### Problem statement
In the records below, find the line containing "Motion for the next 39", then reproduce that line and every one after it to the end, exactly and alone.

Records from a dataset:
# # # # #

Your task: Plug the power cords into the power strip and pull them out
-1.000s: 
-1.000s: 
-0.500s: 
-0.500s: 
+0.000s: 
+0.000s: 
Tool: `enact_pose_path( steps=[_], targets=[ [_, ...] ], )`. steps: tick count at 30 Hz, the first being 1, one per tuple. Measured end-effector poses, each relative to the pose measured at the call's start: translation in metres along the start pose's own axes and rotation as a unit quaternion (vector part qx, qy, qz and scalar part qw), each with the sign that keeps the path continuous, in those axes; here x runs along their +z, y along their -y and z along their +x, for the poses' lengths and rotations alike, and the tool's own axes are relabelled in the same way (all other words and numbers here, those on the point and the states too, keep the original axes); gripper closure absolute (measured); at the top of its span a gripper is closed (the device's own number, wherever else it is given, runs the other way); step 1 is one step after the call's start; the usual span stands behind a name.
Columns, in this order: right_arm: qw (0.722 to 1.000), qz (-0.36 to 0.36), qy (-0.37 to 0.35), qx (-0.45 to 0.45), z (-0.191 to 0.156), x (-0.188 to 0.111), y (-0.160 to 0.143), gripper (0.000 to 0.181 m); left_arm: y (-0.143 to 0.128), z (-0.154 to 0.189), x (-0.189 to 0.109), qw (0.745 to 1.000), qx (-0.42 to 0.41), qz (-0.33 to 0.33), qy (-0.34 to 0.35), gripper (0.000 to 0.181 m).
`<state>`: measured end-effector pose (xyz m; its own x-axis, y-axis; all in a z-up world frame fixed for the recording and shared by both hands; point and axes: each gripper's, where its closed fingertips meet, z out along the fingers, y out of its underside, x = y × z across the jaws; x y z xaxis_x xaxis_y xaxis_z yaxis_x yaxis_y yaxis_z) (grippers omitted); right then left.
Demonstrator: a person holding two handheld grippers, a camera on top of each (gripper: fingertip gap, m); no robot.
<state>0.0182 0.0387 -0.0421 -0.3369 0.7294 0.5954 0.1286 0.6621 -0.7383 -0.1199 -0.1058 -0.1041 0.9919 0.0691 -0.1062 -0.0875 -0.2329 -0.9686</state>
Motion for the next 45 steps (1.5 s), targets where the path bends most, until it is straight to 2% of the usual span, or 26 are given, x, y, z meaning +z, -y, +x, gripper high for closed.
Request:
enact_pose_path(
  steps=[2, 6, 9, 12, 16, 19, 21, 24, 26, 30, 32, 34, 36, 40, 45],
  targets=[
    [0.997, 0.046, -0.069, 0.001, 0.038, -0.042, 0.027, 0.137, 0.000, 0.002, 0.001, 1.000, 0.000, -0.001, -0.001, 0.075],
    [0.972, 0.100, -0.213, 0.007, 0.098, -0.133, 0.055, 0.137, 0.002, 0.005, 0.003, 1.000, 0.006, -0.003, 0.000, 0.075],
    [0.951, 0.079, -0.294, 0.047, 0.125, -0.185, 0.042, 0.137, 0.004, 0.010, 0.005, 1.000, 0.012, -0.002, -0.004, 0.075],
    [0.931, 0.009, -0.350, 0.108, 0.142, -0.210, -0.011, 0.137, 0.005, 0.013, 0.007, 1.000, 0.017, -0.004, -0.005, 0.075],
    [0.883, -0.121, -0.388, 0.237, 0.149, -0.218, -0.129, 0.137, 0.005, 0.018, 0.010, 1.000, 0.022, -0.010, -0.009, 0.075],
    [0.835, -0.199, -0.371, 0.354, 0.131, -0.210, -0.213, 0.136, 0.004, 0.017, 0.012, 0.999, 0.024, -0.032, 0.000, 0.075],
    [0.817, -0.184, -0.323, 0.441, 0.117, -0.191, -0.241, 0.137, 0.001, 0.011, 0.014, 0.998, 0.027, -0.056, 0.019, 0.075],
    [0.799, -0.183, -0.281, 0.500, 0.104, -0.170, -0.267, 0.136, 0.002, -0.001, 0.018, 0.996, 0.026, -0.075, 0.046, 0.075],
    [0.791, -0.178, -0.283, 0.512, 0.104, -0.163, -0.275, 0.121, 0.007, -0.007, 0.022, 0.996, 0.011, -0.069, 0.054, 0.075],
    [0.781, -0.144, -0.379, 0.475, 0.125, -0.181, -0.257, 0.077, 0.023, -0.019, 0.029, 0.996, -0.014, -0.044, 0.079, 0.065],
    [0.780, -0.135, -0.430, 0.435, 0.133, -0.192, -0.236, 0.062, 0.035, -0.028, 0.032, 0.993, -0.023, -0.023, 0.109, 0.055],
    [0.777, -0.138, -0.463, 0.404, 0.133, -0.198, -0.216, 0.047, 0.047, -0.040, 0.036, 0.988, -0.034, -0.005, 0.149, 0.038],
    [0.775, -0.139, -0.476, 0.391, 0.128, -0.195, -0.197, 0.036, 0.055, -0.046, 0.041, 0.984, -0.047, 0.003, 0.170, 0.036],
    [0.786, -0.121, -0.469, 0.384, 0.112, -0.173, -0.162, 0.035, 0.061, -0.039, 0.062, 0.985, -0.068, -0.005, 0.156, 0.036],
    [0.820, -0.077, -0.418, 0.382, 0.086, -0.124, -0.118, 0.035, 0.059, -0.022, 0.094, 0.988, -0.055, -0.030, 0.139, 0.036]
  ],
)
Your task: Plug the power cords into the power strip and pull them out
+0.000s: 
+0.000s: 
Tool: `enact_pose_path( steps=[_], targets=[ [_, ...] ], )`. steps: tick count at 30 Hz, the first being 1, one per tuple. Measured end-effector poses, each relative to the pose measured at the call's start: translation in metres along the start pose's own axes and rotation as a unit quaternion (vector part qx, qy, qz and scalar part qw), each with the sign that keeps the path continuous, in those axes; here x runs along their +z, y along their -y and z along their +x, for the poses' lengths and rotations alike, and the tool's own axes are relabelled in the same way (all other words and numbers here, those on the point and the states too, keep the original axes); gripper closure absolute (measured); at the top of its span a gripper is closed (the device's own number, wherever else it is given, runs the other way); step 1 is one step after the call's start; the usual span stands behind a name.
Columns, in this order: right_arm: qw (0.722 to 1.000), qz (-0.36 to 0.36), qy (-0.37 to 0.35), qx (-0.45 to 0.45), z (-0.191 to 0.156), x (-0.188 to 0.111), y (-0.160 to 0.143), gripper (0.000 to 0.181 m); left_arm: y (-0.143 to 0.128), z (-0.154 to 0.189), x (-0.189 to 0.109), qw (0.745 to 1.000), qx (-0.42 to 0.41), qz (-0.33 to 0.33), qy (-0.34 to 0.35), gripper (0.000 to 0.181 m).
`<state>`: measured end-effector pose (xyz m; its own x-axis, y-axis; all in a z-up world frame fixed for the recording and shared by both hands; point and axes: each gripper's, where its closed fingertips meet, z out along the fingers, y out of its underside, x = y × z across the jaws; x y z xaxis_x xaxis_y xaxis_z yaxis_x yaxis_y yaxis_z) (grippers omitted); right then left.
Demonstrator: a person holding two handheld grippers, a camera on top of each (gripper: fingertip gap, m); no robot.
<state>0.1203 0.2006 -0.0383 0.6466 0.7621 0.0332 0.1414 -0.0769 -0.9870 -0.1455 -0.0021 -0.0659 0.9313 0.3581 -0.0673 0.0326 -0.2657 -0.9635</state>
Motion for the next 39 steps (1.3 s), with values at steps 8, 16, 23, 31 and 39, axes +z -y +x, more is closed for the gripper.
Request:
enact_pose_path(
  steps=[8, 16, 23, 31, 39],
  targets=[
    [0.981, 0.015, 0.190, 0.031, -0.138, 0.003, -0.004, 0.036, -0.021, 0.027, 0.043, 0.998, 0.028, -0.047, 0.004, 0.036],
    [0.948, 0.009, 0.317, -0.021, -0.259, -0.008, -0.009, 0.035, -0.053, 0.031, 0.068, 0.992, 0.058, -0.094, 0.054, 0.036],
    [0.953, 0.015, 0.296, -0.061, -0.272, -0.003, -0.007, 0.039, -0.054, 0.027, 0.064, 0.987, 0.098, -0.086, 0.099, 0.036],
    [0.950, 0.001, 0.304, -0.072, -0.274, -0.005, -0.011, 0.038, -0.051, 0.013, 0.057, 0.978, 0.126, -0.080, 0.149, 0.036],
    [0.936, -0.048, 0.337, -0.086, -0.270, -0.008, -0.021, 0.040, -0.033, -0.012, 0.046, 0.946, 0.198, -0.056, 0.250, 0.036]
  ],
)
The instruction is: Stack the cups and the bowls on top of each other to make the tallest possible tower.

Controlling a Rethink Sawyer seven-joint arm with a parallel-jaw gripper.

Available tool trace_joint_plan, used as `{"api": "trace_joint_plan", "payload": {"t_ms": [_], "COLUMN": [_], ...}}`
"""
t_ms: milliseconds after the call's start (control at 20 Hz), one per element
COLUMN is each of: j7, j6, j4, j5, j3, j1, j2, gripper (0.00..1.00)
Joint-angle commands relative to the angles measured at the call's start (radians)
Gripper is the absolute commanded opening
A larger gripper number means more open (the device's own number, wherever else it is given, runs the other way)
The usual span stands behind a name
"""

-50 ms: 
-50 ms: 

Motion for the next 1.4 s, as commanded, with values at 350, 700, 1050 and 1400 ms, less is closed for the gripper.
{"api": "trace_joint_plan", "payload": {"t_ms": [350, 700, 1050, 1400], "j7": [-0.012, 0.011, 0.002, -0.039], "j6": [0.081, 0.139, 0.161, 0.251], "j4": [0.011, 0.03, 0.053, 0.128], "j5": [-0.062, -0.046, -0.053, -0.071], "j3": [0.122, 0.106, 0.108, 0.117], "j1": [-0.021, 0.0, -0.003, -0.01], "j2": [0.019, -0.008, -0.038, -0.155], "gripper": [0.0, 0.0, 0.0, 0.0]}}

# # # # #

### Task solution
Motion for the next 39 steps (1.3 s), with values at steps 8, 16, 23, 31 and 39, axes +z -y +x, more is closed for the gripper.
Request:
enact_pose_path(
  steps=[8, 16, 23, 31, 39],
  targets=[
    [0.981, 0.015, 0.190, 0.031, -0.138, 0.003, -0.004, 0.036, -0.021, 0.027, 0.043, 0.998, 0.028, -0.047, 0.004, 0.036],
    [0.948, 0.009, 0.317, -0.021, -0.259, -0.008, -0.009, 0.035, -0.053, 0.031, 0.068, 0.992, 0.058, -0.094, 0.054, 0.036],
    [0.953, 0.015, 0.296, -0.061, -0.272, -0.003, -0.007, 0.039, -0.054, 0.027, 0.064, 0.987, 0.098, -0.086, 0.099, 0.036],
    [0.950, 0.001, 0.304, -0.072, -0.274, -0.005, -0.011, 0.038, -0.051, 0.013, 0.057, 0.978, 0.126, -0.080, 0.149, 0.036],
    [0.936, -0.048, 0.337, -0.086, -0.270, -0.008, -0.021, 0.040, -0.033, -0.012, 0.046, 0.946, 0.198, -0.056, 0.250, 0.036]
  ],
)
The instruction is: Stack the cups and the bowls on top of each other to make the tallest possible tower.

Controlling a Rethink Sawyer seven-joint arm with a parallel-jaw gripper.

Available tool trace_joint_plan, used as `{"api": "trace_joint_plan", "payload": {"t_ms": [_], "COLUMN": [_], ...}}`
"""
t_ms: milliseconds after the call's start (control at 20 Hz), one per element
COLUMN is each of: j7, j6, j4, j5, j3, j1, j2, gripper (0.00..1.00)
Joint-angle commands relative to the angles measured at the call's start (radians)
Gripper is the absolute commanded opening
A larger gripper number means more open (the device's own number, wherever else it is given, runs the other way)
The usual span stands behind a name
"""

-50 ms: 
-50 ms: 

Motion for the next 1.4 s, as commanded, with values at 350, 700, 1050 and 1400 ms, less is closed for the gripper.
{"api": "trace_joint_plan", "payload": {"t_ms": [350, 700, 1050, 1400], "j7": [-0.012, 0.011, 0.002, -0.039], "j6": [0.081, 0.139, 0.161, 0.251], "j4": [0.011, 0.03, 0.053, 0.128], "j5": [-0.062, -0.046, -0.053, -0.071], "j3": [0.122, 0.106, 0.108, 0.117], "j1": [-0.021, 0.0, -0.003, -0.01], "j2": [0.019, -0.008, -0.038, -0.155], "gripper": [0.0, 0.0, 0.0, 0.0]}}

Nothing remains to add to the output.